For example, if the webserver is running at or near capacity while the database server sits mostly idle, it makes no sense to switch databases or to implement replication etc.
If the webserver sits mostly idle while the dbms chugs away constantly, it makes no sense to look into switching to a cluster of load-balanced webservers.
Take care of the simple things first.
If the dbms is the likely bottle-neck, make sure your database has the right indexes so that it gets fast access times during lookup and doesn't waste unnecessary time during updates. Make sure the dbms logs to a different physical medium from the tables themselves. Make sure the application isn't issuing any wasteful queries etc. Make sure you do not run any expensive analytical queries against your transactional database.

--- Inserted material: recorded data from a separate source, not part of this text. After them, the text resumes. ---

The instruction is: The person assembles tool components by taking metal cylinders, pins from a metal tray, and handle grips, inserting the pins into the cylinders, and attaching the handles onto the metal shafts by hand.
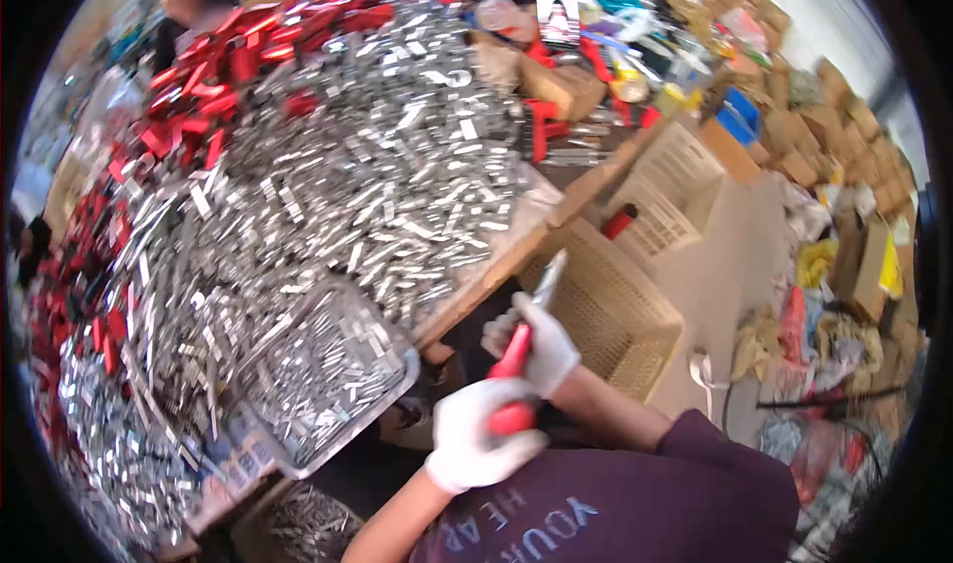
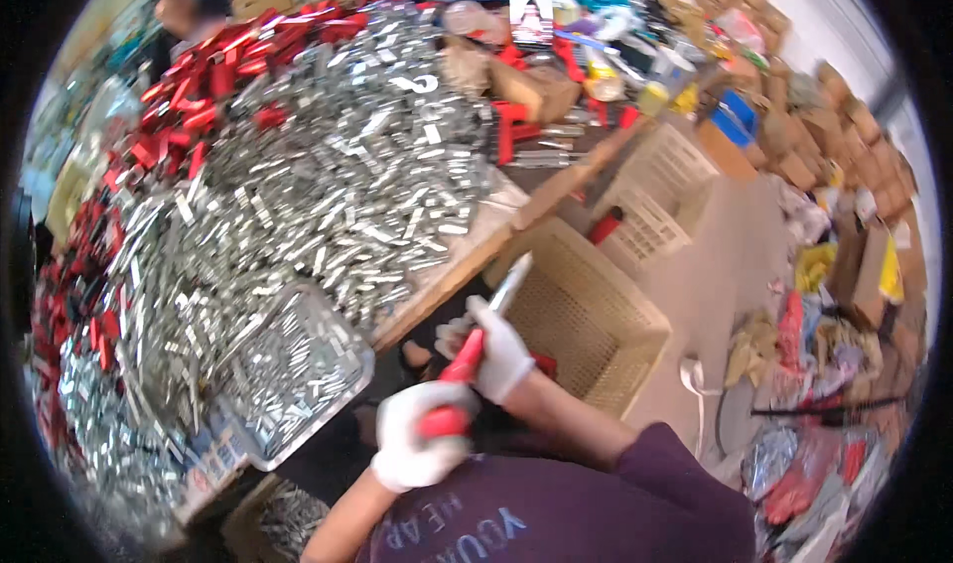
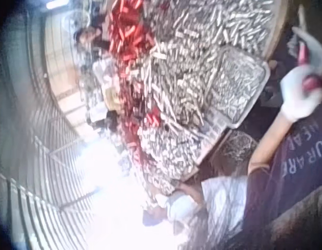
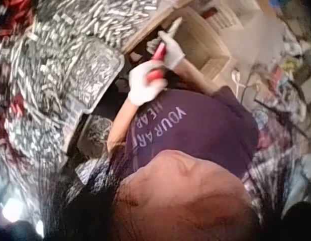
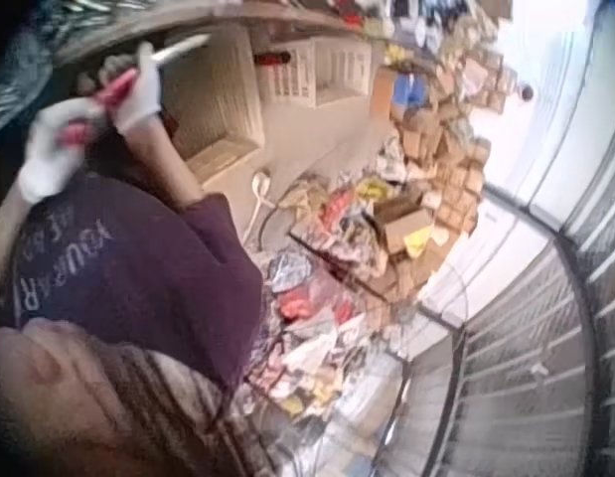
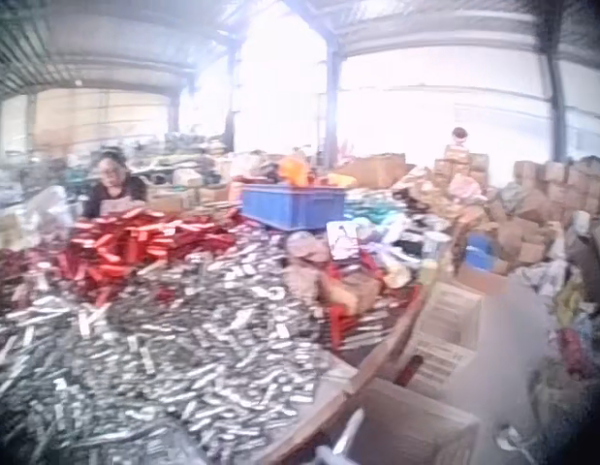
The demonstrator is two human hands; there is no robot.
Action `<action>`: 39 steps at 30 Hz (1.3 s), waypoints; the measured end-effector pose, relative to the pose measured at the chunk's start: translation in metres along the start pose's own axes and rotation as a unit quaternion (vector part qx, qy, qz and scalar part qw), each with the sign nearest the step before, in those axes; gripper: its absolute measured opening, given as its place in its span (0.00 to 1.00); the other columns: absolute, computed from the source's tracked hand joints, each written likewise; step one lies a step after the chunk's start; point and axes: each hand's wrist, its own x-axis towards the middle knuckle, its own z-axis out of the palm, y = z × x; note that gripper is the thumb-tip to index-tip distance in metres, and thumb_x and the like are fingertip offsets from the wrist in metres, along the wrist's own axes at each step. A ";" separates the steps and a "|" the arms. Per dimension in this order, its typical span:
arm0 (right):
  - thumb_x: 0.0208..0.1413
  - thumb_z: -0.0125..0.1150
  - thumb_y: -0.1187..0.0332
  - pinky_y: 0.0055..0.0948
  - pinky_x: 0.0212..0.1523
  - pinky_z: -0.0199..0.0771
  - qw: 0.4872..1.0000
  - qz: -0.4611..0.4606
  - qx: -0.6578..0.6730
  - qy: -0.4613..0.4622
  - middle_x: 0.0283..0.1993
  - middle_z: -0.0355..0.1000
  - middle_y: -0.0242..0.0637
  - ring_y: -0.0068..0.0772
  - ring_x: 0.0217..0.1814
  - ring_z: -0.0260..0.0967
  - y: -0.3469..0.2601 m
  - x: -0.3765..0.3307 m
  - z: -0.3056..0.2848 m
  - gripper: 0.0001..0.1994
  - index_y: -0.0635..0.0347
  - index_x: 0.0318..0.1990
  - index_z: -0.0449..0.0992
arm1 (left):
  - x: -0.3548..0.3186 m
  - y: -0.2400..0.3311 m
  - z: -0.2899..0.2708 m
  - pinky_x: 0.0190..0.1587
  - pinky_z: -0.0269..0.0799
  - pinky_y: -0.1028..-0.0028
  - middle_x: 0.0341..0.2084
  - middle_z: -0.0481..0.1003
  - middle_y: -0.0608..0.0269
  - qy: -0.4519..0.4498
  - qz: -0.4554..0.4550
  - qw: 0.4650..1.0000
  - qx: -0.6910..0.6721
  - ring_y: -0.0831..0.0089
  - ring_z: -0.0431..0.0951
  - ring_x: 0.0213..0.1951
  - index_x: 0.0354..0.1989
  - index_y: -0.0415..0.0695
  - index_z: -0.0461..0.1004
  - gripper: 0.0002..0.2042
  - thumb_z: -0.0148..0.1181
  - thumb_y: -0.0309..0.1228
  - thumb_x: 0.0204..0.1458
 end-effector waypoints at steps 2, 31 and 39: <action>0.65 0.56 0.59 0.26 0.26 0.67 0.995 0.063 0.064 -0.032 0.21 0.65 0.27 0.23 0.20 0.61 -0.028 0.004 -0.022 0.15 0.49 0.26 0.65 | 0.023 0.014 0.009 0.50 0.73 0.62 0.43 0.76 0.51 -0.046 0.054 0.996 0.059 0.52 0.77 0.45 0.52 0.40 0.72 0.28 0.69 0.40 0.42; 0.55 0.64 0.66 0.29 0.42 0.77 0.514 -0.058 -0.765 -0.383 0.39 0.80 0.42 0.32 0.40 0.79 -0.056 -0.020 0.107 0.12 0.59 0.46 0.80 | -0.124 -0.034 -0.276 0.33 0.75 0.59 0.27 0.77 0.58 0.249 -0.347 0.615 0.663 0.55 0.79 0.31 0.32 0.46 0.73 0.08 0.60 0.36 0.54; 0.47 0.70 0.68 0.40 0.59 0.70 0.383 -0.474 -0.675 -0.415 0.58 0.70 0.49 0.50 0.59 0.69 0.056 -0.019 0.187 0.34 0.62 0.63 0.64 | -0.060 0.058 -0.216 0.27 0.73 0.68 0.21 0.72 0.66 0.143 -0.138 0.755 0.625 0.67 0.77 0.27 0.37 0.50 0.78 0.08 0.65 0.33 0.48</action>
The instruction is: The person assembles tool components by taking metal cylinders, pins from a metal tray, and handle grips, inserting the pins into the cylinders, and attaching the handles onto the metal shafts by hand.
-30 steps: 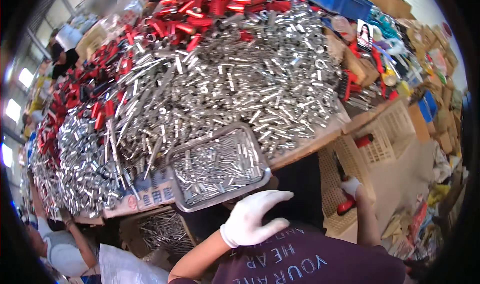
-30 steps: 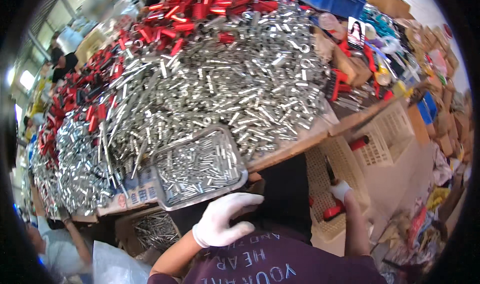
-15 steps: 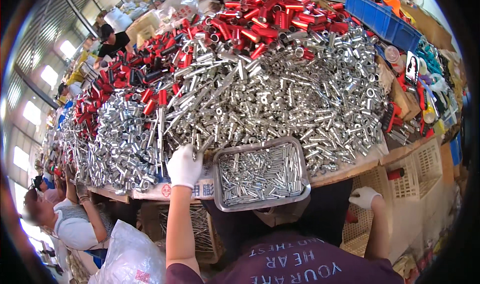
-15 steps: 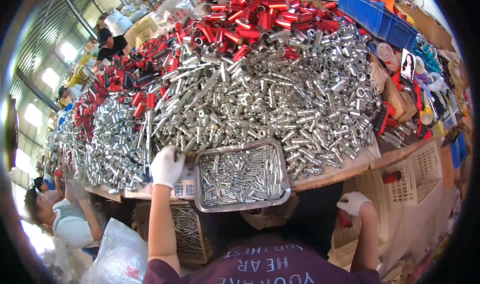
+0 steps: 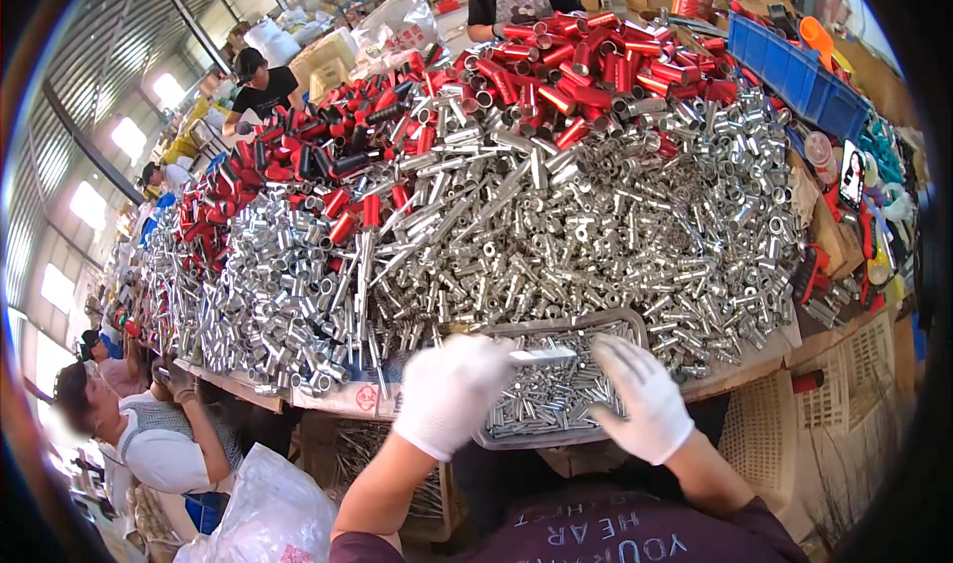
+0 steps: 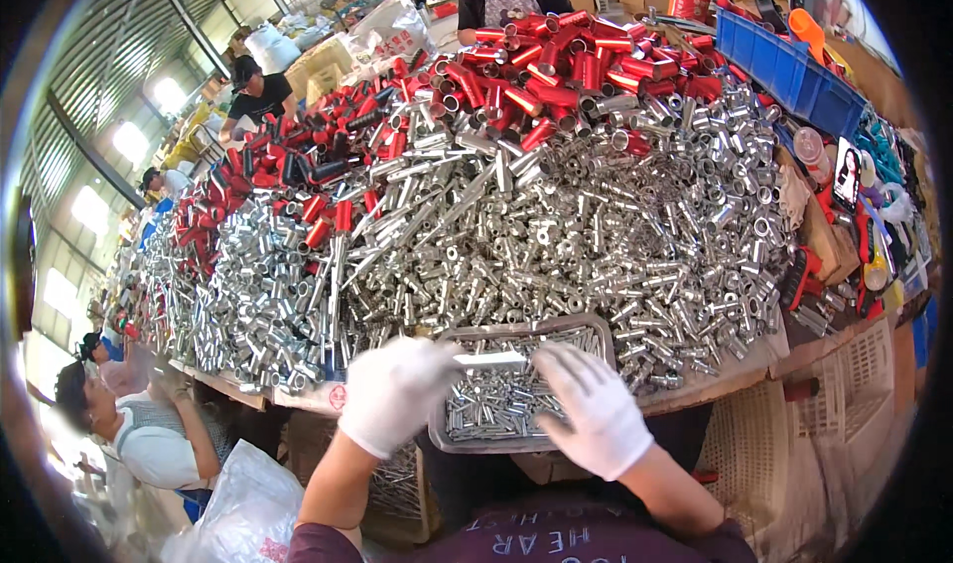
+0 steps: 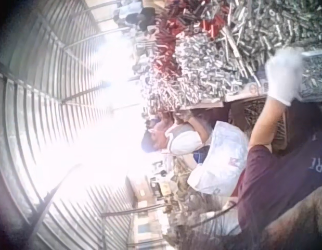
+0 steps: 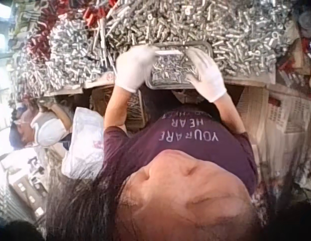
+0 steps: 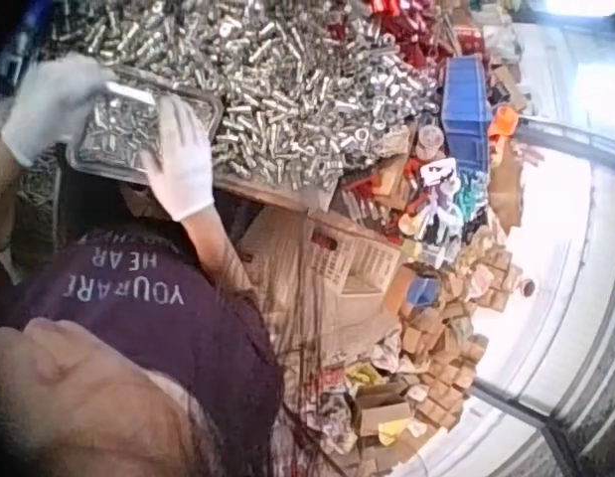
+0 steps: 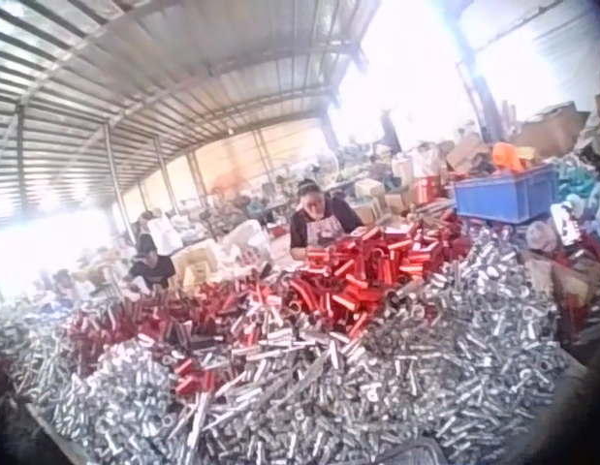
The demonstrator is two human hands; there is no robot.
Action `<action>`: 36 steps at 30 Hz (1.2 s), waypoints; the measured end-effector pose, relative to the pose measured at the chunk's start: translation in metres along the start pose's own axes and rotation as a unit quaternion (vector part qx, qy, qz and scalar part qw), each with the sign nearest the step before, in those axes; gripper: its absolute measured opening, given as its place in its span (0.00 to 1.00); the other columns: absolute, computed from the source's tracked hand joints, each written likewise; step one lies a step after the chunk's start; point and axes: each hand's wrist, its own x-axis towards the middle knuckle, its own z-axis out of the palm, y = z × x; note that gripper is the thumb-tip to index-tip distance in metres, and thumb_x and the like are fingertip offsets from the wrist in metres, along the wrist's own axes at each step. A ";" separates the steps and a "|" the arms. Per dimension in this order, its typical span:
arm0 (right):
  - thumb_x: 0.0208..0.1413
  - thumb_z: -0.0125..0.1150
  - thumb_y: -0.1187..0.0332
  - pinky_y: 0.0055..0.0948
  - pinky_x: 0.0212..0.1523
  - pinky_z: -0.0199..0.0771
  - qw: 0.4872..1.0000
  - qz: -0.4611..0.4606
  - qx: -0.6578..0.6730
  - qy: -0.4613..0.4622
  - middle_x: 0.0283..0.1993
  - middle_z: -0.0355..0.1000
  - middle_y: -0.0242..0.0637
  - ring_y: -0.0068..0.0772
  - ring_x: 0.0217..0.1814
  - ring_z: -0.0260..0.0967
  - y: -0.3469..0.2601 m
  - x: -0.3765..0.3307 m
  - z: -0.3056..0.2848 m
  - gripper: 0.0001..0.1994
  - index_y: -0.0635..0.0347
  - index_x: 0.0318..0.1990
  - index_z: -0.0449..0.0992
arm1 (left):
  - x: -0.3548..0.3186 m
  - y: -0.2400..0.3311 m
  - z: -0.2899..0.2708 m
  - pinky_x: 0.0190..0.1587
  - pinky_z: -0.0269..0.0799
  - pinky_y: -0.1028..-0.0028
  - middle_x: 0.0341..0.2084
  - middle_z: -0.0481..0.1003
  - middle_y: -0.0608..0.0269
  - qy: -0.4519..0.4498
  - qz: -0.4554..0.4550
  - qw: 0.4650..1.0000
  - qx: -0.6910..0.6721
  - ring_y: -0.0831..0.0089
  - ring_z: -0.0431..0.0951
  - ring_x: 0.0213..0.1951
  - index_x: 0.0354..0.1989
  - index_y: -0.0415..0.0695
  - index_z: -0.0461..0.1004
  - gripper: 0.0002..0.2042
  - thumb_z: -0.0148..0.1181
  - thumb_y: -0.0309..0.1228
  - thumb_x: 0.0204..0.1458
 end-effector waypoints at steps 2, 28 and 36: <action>0.47 0.70 0.65 0.41 0.53 0.72 0.998 0.026 0.058 -0.027 0.52 0.72 0.48 0.49 0.52 0.72 -0.007 0.007 0.014 0.31 0.64 0.59 0.66 | 0.017 0.021 -0.003 0.27 0.73 0.68 0.21 0.72 0.67 -0.034 0.074 0.993 -0.091 0.68 0.77 0.27 0.37 0.51 0.78 0.09 0.67 0.35 0.47; 0.61 0.54 0.77 0.28 0.37 0.76 0.714 0.331 0.568 0.243 0.40 0.72 0.40 0.31 0.38 0.74 0.038 -0.020 0.047 0.13 0.60 0.51 0.61 | 0.047 0.004 0.040 0.33 0.75 0.68 0.29 0.77 0.55 0.072 0.026 0.970 -0.229 0.58 0.79 0.29 0.44 0.42 0.74 0.12 0.63 0.25 0.50; 0.63 0.51 0.72 0.24 0.44 0.70 0.894 0.218 0.388 0.061 0.47 0.71 0.38 0.29 0.43 0.71 0.011 -0.021 0.013 0.07 0.62 0.44 0.72 | -0.010 0.089 0.063 0.38 0.75 0.69 0.33 0.76 0.53 0.025 -0.086 0.920 -0.381 0.61 0.79 0.33 0.48 0.38 0.73 0.15 0.64 0.24 0.51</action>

If the webserver is the likely bottle-neck, profile it to see where it spends most of its time and reduce the work by changing your application or implementing new caching strategies etc. Make sure you are not doing anything that will prevent you from moving from a single server to multiple servers with a load balancer.
If you have taken care of the above, you will be much better prepared for making the move to multiple webservers or database servers. You will be much better informed for deciding whether to scale your database with replication or to switch to a completely different data model etc.
1) First thing - measure how many requests per second can serve you most-visited pages. For well-written PHP sites on average hardware it must be in 200-400 requests per second range. If you are not there - you have to optimize the code by reducing number of database requests, caching rarely changed data in memcached/shared memory, using PHP accelerator. If you are at some 10-20 requests per second, you need to get rid of your bulky framework.
2) Second - if you are still on Apache2, you have to switch to lighthttpd or nginx+apache2. Personally, I like the second option.
3) Then you move all your static data to separate server or CDN. Make sure it is served with "expires" headers, at least 24 hours.
4) Only after all these things you might start thinking about going to EC2/Hadoop, build multiple servers and balancing the load (nginx would also help you there)
After steps 1-3 you should be able to serve some 10'000'000 hits per day easily.
If you need just 1.5-3 times more, I would go for single more powerfull server (8-16 cores, lots of RAM for caching & database).
With step 4 and multiple servers you are on your way to 0.1-1billion hits per day (but for significantly larger hardware & support expenses).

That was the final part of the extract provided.